[caption caption="sumber gambar ; hallojakarta.com/wp-content/uploads/2015/09/.jpg"][/caption]
Dia pernah jadi menteri. Urus olah raga, sebuah dunia orang sportif. Urus orang muda, sebuah dunia orang enerjik dan kreatif. Sejatinya bisa jadi orang sportif dan serasa muda selamanya.
Dia pandai berbicara. Banyak teman. Berencana nyalon jadi gubernur DKI. Melawan Ahok Gubernur sekarang yang sibuk bekerja.
Tadinya tak berkehendak nyalon jadi gubernur. Tapi karena didesak dukungan berbagai pihak. Akhirnya mau 'nyalon'. Mau jadi Gubernur karena dapat desakan. Bukan dari niat hati sendiri. Tak masalah, bukan?
Cuma aku bingung. Yang mana duluan? Harusnya dimaulai dari niat diri sendiri atau didesak baru niat? Entahlah.
Dulu kata bu guru, semua harus dari niat sendiri dulu. Katakan dengan tegas soal niat sejak jauh hari. Barulah melakukan usaha mempersiapkan diri mewujudkan niat. Cari teman, cari dukungan, cari partai, dan semua perangkat menuju niat. Bukan terbalik. Kalau kerja karena desakan hasilnya tidak bagus. Bukan dari niat, nanti ogah-ogah. Begitu kan bu guru?

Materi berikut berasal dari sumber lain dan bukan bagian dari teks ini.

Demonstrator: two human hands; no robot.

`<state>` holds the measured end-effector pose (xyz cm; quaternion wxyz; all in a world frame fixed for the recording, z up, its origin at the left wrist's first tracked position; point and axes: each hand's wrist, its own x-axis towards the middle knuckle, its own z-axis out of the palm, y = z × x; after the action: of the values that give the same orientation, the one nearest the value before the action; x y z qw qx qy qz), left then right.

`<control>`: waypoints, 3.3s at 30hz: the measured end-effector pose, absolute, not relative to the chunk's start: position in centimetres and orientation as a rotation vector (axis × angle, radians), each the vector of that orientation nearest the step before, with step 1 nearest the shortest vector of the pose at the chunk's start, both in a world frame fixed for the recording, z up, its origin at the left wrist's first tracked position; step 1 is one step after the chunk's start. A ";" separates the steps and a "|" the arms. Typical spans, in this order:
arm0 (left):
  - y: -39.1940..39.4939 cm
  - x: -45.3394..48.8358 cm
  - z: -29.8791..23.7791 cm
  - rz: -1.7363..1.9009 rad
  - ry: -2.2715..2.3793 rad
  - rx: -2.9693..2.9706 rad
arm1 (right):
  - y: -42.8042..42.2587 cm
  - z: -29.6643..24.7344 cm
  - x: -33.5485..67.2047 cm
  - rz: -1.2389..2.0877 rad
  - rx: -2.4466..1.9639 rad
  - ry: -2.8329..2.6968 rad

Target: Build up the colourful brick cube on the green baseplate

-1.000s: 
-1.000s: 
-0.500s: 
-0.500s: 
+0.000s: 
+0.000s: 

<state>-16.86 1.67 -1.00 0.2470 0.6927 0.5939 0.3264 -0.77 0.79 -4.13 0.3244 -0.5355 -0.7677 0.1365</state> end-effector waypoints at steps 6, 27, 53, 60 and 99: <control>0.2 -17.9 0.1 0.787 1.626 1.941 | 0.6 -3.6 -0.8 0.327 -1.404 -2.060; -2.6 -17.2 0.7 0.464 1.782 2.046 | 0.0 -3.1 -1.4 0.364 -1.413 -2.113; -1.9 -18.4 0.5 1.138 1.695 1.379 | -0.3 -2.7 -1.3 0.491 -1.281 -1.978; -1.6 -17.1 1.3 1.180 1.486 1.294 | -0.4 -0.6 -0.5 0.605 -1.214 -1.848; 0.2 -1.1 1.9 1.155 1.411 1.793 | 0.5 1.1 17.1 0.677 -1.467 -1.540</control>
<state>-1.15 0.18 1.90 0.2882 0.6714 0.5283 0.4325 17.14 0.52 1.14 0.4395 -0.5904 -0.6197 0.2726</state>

Jadi politikus katanya tak suka SARA. Tapi ternyata nyerempet SARA. Mau dukung lawan incumben kalau sang lawan mau masuk agamanya. Untunglah pandai berkelit. Kalimat diralat. Istilahnya Klarifikasi. Jadi yang tertayang visual menjadi tak ada arti oleh lisan belakangan. Tak apalah. Daripada malu.
Aku jadi bingung. Mau melawan pesaing, tapi mendukungnya dengan syarat. Kenapa begitu? Sebenanrnya kamu maunya mendukung lawan atau berlaga mengalahkan lawan? Aku makin bingung.
Sepintas namanya mirip kawanku di kebun sawit, Adhieyasa namanya. Ketika ditengok-tengok ternyata bedanya jauh sekali. Kawanku itu tak pandai bersilat lidah. Apalagi bersilat kata. Karena cuma mampu 150 saja.
Dia lebih mirip denganku. Pandai berkelit. Sama-sama pandai bersilat. Dia di lidah, aku di tulisan. Dua-duanya ada di kata-kata.
Cuma bedanya. Aku tak 'nyalon' jadi Gubernur DKI, sebuah jabatan yang sejatinya bermula dari niat bukan didesak dan bersilat lidah. Jakarta bisa tak beres nantinya karena sibuk bersilat sesuai kepandaian, bukan bekerja. Sementara di Kompasiana, aku berangkat dari niat, bukan didesak untuk mengalahkan pesaing. Makanya, disini aku jadi hepi dan makin pandai.